Ferrari first began working with Haran five years ago with a project on meningitis. “We started working together on spatial patterns of meningitis outbreaks in Nigeria,” said Ferrari. “We’re currently working on a project to estimate the burden of rotavirus in Niger.”

“They have ways to study how these diseases spread, and they have data on how the diseases spread, so I help them put these pieces together,” Haran said.

He and Bjørnstad have studied measles dynamics and collaborated on vaccine strategies, contributing to work for a Bill and Melinda Gates Foundation grant on the topic.

The insights obtained from asking questions about disease transmission can lead to greater understanding about how a particular disease spreads, according to Haran, and these insights can surprise you. As an example, geography plays a big role in disease transmission, but maybe not the way we traditionally thought it did.

“For measles transmission, big cities are essentially the most important factor in starting new outbreaks in smaller cities; infected individuals in adjacent small cities are perhaps less important,” said Haran. “This is an example of the kinds of things that would be hard to answer if you did not have a team of infectious disease modelers who also work with statisticians.”

Innovating Statistical Theory and Mentoring

For Haran, the interdisciplinary research projects also contribute new problems to his research on statistical methods and computational algorithms.

“The cool things about the applied research is that it generates more methodological questions for me to study,” he said. “The applied work drives new methodological work.”

Ferrari sees Haran’s skills in bridging the gap between statistics and science trickle down to Haran’s students: “He’s a great translator.

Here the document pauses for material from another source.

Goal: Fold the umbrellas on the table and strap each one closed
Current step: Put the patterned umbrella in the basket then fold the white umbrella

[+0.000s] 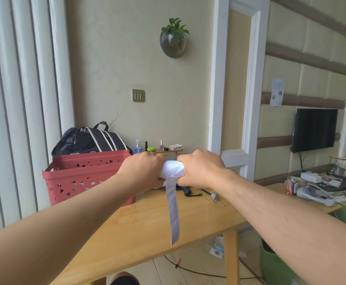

There is the language of biological models and the language of computational statistics. Murali speaks both languages well. That’s great for getting projects started. But it is also crucial for guiding students through their work.”

This type of education in science communication is important for Haran to pass on to his students, so much so that he encourages his statistics graduate students to take classes with the students and faculty they are collaborating with to get a better understanding of the research project as a whole.

“It’s pretty important to me that they know what they are talking about, that they use the right terminology and language,” Haran said. “It is crucial that the students not only know about statistical methods but that they know how to talk to scientists. This is a skill that takes a long time and hard work to develop.” 

Haran enjoys seeing his students progress during their graduate education. “I enjoy seeing them learn to translate statistics and mathematical knowledge into something that solves scientific problems. It is also rewarding to see them develop the skills necessary to communicate with scientists throughout the research project.”

Haran says that it is easy to convince undergraduate and graduate students about the excitement of modern interdisciplinary statistics research.

“I tell them, as statisticians, we can team up with scientists to solve really difficult problems. Figuring out how to use available information to answer tough scientific questions requires expertise in statistical modeling and computing, and there is lots of room for creativity. We are unlikely to be out of work! And when we want to try something new, we can switch our area of focus because we can contribute to a huge number of interesting scientific disciplines.”

Never Bored

While Haran never knows what interesting research project will come his way, there’s one thing he knows for sure: he will continue to pursue as much collaborative research with scientists as his time allows.

“Working on scientific problems has clarified a lot of my own thinking in statistics,” he said. “It has affected my thinking about what statistics is and what it can do. I have a much deeper understanding for and appreciation of my field and its power.”

He hasn’t had trouble finding new research topics yet, and it’s unlikely that he will in the future. As scientific research progresses, the data sets are becoming richer, and the scientific questions are becoming more sophisticated. 

“There’s no shortage of problems,” said Haran. “It’s an embarrassment of riches.”